=== Stored data ===

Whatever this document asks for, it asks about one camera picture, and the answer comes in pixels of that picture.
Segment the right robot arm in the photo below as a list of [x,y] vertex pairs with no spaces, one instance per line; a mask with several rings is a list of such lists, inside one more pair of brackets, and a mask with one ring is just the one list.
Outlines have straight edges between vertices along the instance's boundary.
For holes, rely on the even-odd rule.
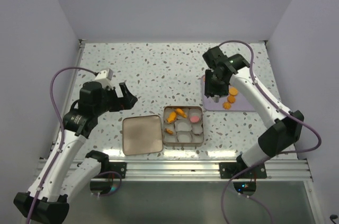
[[255,164],[275,157],[299,140],[302,129],[300,121],[304,120],[304,116],[300,111],[290,111],[279,102],[256,78],[250,63],[242,55],[227,57],[219,47],[213,47],[202,57],[208,66],[205,71],[205,96],[215,100],[227,96],[230,86],[235,87],[266,127],[257,143],[237,157],[237,174],[249,177],[255,171]]

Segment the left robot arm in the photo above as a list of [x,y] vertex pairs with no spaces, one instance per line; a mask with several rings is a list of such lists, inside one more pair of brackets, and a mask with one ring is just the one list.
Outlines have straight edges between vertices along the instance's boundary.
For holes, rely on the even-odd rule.
[[114,87],[91,81],[83,84],[79,98],[64,115],[60,136],[41,173],[27,192],[19,192],[14,205],[26,217],[27,223],[63,223],[69,211],[71,197],[78,193],[92,178],[113,174],[122,175],[110,167],[109,157],[92,150],[78,168],[67,172],[82,145],[97,126],[99,116],[106,112],[130,110],[138,99],[130,93],[125,83],[119,84],[122,96]]

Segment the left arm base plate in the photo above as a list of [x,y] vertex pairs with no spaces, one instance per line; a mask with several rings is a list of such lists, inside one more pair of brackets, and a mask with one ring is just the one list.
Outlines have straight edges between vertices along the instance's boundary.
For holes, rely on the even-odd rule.
[[126,162],[108,162],[106,164],[102,164],[100,175],[105,173],[106,177],[109,177],[109,172],[116,172],[117,174],[114,174],[114,177],[121,177],[122,179],[125,178],[127,171],[127,163]]

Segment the small orange flower cookie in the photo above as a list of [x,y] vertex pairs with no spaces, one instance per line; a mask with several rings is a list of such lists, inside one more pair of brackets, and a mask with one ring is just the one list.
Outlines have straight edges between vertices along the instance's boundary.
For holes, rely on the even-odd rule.
[[166,133],[168,133],[169,135],[172,135],[172,134],[173,134],[173,131],[170,130],[170,129],[168,129],[168,128],[166,128],[165,131],[166,131]]

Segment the orange fish cookie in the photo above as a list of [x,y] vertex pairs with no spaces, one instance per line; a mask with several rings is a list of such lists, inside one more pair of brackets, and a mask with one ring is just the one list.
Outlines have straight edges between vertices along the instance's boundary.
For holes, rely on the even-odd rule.
[[177,118],[177,113],[176,113],[176,112],[171,112],[171,113],[168,115],[168,117],[166,118],[166,122],[167,122],[168,124],[173,123],[173,122],[176,121],[176,118]]
[[183,118],[187,118],[186,113],[182,109],[177,108],[177,109],[175,109],[175,112],[177,113],[177,115],[179,115],[179,116],[181,116]]

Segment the metal tongs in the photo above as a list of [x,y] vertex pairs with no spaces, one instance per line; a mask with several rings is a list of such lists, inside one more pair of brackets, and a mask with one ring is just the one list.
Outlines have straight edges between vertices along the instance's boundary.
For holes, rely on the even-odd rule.
[[215,103],[218,103],[219,100],[220,100],[220,96],[219,96],[219,95],[215,95],[215,96],[213,97],[213,101],[214,101]]

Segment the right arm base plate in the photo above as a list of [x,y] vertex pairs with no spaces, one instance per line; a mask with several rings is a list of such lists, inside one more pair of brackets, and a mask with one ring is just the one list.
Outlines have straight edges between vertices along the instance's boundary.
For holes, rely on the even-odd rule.
[[250,179],[250,178],[267,178],[266,168],[264,164],[259,164],[255,167],[248,168],[236,162],[220,162],[219,174],[222,179],[230,179],[240,173],[237,178]]

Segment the pink round cookie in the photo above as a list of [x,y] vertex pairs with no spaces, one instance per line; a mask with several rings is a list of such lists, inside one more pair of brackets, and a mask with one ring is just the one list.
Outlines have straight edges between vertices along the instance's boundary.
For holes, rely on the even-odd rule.
[[191,123],[198,123],[199,121],[200,121],[200,117],[199,116],[192,116],[192,117],[190,117],[190,122]]

===

**Directions:**
Without including any picture, repeat the data exactly.

**Result for this exercise:**
Whatever this document asks for, it asks about one camera picture, and the answer comes in pixels of that picture.
Segment the right robot arm in the photo below as a list of [x,y] vertex pairs with no spaces, one instance per line; a mask with several rings is a list of such lists, inside one more pair of brackets, and a mask with one ring is just the one list.
Outlines have straight edges between vertices along the instance's boundary.
For holes, rely on the even-odd rule.
[[255,164],[275,157],[299,140],[302,129],[300,121],[304,120],[304,116],[300,111],[290,111],[279,102],[256,78],[250,63],[242,55],[227,57],[219,47],[213,47],[202,57],[208,66],[205,71],[205,96],[215,100],[227,96],[230,86],[235,87],[266,127],[257,143],[237,157],[237,174],[249,177],[255,171]]

Segment the left robot arm in the photo above as a list of [x,y] vertex pairs with no spaces, one instance per line; a mask with several rings is a list of such lists, inside one more pair of brackets, and a mask with one ring is just the one list.
Outlines have straight edges between vertices along the instance's boundary.
For holes, rely on the even-odd rule.
[[114,87],[91,81],[83,84],[79,98],[64,115],[60,136],[41,173],[27,192],[19,192],[14,205],[26,217],[27,223],[63,223],[69,211],[71,197],[78,193],[92,178],[113,174],[122,175],[110,167],[109,157],[92,150],[78,168],[67,172],[82,145],[97,126],[99,116],[106,112],[130,110],[138,99],[130,93],[125,83],[119,84],[122,96]]

Segment the left arm base plate in the photo above as a list of [x,y] vertex pairs with no spaces, one instance per line; a mask with several rings is a list of such lists, inside one more pair of brackets, and a mask with one ring is just the one list.
Outlines have straight edges between vertices along the instance's boundary.
For holes, rely on the even-odd rule.
[[126,162],[108,162],[106,164],[102,164],[100,175],[105,173],[106,177],[109,177],[109,172],[116,172],[117,174],[114,174],[114,177],[121,177],[122,179],[125,178],[127,171],[127,163]]

Segment the small orange flower cookie in the photo above as a list of [x,y] vertex pairs with no spaces, one instance per line; a mask with several rings is a list of such lists, inside one more pair of brackets, and a mask with one ring is just the one list.
Outlines have straight edges between vertices along the instance's boundary.
For holes, rely on the even-odd rule.
[[166,133],[168,133],[169,135],[172,135],[172,134],[173,134],[173,131],[170,130],[170,129],[168,129],[168,128],[166,128],[165,131],[166,131]]

Segment the orange fish cookie in the photo above as a list of [x,y] vertex pairs with no spaces, one instance per line; a mask with several rings is a list of such lists, inside one more pair of brackets, and a mask with one ring is just the one list.
Outlines have straight edges between vertices along the instance's boundary.
For holes, rely on the even-odd rule.
[[177,118],[177,113],[176,113],[176,112],[171,112],[171,113],[168,115],[168,117],[166,118],[166,122],[167,122],[168,124],[173,123],[173,122],[176,121],[176,118]]
[[183,118],[187,118],[186,113],[182,109],[177,108],[177,109],[175,109],[175,112],[177,113],[177,115],[179,115],[179,116],[181,116]]

Segment the metal tongs in the photo above as a list of [x,y] vertex pairs with no spaces, one instance per line; a mask with several rings is a list of such lists, inside one more pair of brackets, and a mask with one ring is just the one list.
Outlines have straight edges between vertices along the instance's boundary.
For holes, rely on the even-odd rule.
[[215,103],[218,103],[219,100],[220,100],[220,96],[219,96],[219,95],[215,95],[215,96],[213,97],[213,101],[214,101]]

Segment the right arm base plate in the photo above as a list of [x,y] vertex pairs with no spaces, one instance per line; a mask with several rings is a list of such lists, inside one more pair of brackets, and a mask with one ring is just the one list.
Outlines have straight edges between vertices along the instance's boundary.
For holes, rely on the even-odd rule.
[[250,179],[250,178],[267,178],[266,168],[264,164],[259,164],[255,167],[248,168],[236,162],[220,162],[219,174],[222,179],[230,179],[240,173],[237,178]]

Segment the pink round cookie in the photo above as a list of [x,y] vertex pairs with no spaces, one instance per line; a mask with several rings is a list of such lists, inside one more pair of brackets, and a mask with one ring is just the one list.
Outlines have straight edges between vertices along the instance's boundary.
For holes, rely on the even-odd rule.
[[191,123],[198,123],[199,121],[200,121],[200,117],[199,116],[192,116],[192,117],[190,117],[190,122]]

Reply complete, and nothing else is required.